When the steering wheel 1 is reversed, the process proceeds from step (6) to step (15). Then, the process proceeds from step (15) to steps (16) and (17) or proceeds to step (18) in the same manner as in the forward rotation. Further, the process proceeds from step (18) to steps (19) and (20), or proceeds to steps (21) and (22), and is substantially the same as that at the time of the normal rotation.

When the steering wheel 1 is returned as described above, the regenerative current of the short circuit flows, so that the regenerative brake acts on the electric motor M. Therefore, overshoot does not occur when the steering wheel 1 is returned as in the conventional case, and the convergence is improved accordingly.

[Brief description of the drawings]

1 and 2 show an embodiment of the present invention.
FIG. 2 is a circuit diagram, FIG. 2 is a flowchart, FIGS. 3 and 4 show a conventional apparatus, FIG. 3 is a mechanical diagram, and FIG. 4 is a characteristic diagram of convergence. 11 to 14 First to fourth FETs, 15 Logic control unit, M
Electric motor, 16 CPU, 17, 18 Current detector.

Claims (1)

(57) [Claims] A bridge circuit comprising an electric motor and first to fourth field effect transistors (hereinafter, the field effect transistor is referred to as "FET"), a torque sensor, a vehicle speed sensor, and a control unit for controlling the first to fourth FETs. A current detector that detects the current of the electric motor and feeds it back to the control unit.The control unit performs PWM control of the first FET based on the torque signal, the vehicle speed signal, and the detection signal of the current detector. In addition, the fourth FET is turned on to rotate the electric motor forward, the second FET is PWM controlled, and the third FET is turned on to reverse the electric motor.
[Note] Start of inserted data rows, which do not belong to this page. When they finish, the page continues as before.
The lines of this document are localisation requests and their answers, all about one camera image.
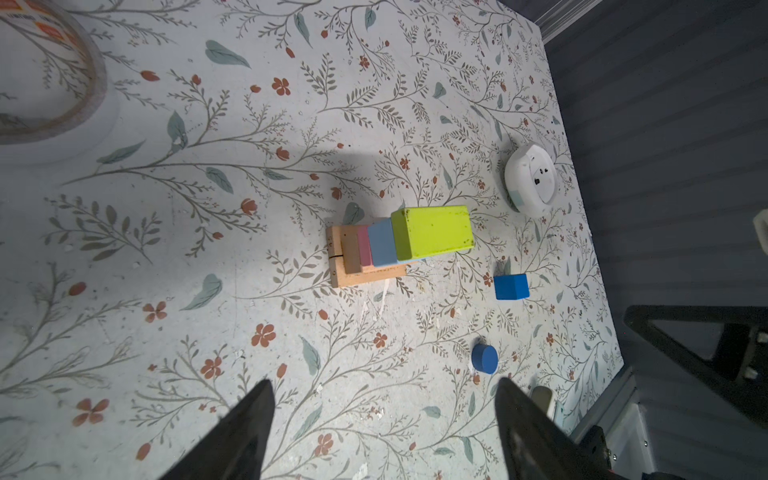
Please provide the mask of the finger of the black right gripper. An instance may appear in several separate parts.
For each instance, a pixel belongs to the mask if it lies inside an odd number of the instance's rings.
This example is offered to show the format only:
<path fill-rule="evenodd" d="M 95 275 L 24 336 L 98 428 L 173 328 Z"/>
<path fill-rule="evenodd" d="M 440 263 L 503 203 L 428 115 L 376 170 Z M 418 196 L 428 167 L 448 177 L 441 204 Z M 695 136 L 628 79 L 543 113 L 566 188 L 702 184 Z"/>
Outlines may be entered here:
<path fill-rule="evenodd" d="M 624 321 L 752 423 L 767 426 L 765 306 L 634 305 Z"/>

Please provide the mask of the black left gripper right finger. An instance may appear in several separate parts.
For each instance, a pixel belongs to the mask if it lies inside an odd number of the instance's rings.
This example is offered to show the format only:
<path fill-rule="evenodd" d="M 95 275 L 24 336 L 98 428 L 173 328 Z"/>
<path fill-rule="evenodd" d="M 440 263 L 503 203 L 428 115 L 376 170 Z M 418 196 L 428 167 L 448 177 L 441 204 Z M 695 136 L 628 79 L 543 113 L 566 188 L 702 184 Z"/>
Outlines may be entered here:
<path fill-rule="evenodd" d="M 510 479 L 617 479 L 594 464 L 513 381 L 501 379 L 495 413 Z"/>

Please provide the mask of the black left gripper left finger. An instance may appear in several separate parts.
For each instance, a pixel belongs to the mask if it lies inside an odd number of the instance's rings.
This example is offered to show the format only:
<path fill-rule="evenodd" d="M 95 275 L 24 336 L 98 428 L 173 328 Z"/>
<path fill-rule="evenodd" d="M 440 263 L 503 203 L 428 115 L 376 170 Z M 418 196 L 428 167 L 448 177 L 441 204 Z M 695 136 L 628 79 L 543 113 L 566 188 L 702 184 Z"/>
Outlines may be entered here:
<path fill-rule="evenodd" d="M 272 384 L 262 380 L 163 477 L 259 479 L 274 414 Z"/>

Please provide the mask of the dark blue cube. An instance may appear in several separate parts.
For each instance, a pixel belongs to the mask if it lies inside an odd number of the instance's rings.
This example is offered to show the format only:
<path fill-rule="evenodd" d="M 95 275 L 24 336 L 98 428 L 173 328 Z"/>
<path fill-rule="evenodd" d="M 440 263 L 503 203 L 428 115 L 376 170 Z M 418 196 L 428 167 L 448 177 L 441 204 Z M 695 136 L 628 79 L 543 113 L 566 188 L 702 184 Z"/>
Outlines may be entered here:
<path fill-rule="evenodd" d="M 526 274 L 502 275 L 493 278 L 495 298 L 513 301 L 530 297 L 530 287 Z"/>

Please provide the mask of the wooden block with holes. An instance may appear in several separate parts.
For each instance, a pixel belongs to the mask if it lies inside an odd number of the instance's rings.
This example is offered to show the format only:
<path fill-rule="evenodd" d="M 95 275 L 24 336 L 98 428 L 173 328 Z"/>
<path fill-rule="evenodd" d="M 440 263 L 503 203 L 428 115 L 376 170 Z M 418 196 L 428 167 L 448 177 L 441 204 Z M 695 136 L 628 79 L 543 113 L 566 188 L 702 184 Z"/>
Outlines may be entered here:
<path fill-rule="evenodd" d="M 358 286 L 403 277 L 405 264 L 376 267 L 366 226 L 335 225 L 326 229 L 331 285 Z"/>

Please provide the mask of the pink block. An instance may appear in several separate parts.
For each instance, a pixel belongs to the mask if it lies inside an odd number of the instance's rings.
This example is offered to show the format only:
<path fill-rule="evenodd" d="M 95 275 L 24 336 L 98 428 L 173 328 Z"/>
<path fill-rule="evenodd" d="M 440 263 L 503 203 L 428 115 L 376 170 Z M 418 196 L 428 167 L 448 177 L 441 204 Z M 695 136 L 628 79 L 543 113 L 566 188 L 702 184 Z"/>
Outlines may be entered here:
<path fill-rule="evenodd" d="M 357 228 L 357 242 L 361 267 L 363 269 L 372 267 L 373 258 L 367 226 L 359 226 Z"/>

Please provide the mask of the green block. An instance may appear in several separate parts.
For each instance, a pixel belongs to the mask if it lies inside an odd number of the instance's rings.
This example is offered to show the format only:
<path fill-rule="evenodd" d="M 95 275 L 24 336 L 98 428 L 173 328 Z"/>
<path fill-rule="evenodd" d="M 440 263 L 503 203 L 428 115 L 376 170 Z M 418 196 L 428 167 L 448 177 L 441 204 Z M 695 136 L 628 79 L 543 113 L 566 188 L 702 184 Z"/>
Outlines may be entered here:
<path fill-rule="evenodd" d="M 404 208 L 390 219 L 402 262 L 467 251 L 475 244 L 466 206 Z"/>

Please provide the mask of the light blue cube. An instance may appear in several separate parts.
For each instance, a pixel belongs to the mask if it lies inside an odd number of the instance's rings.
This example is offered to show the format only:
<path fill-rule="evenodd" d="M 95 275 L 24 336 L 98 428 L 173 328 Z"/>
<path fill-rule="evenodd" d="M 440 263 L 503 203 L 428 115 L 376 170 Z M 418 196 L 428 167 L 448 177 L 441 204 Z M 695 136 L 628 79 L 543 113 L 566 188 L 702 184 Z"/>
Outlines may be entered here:
<path fill-rule="evenodd" d="M 367 227 L 372 262 L 375 267 L 388 267 L 399 263 L 390 219 Z"/>

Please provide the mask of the plain wooden block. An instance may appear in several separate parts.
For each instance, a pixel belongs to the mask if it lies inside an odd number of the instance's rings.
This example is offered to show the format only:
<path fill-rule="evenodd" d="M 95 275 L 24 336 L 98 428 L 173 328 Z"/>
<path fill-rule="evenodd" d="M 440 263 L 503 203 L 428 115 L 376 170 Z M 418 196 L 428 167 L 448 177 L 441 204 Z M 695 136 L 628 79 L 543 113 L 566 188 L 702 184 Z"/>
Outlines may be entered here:
<path fill-rule="evenodd" d="M 361 273 L 362 267 L 360 265 L 356 227 L 342 227 L 341 245 L 345 272 L 347 274 Z"/>

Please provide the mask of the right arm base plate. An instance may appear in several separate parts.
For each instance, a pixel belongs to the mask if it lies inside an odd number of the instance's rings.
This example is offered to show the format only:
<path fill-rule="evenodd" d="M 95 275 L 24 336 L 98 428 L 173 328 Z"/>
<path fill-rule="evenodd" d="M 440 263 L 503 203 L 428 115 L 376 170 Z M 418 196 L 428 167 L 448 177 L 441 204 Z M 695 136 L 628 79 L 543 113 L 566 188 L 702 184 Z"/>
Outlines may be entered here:
<path fill-rule="evenodd" d="M 612 452 L 608 448 L 604 430 L 599 425 L 591 426 L 579 441 L 579 448 L 600 468 L 609 472 L 612 468 Z"/>
Based on the signal and the detection signal of the current detector, it is determined when the steering wheel returns when the vehicle is running at a high speed, the PWM duty ratio of the first or second FET is set to zero, and the third FET, the electric motor, and the fourth FET are used. Become The electric power steering control apparatus being characterized in that the flow regenerative current configuration fault circuit.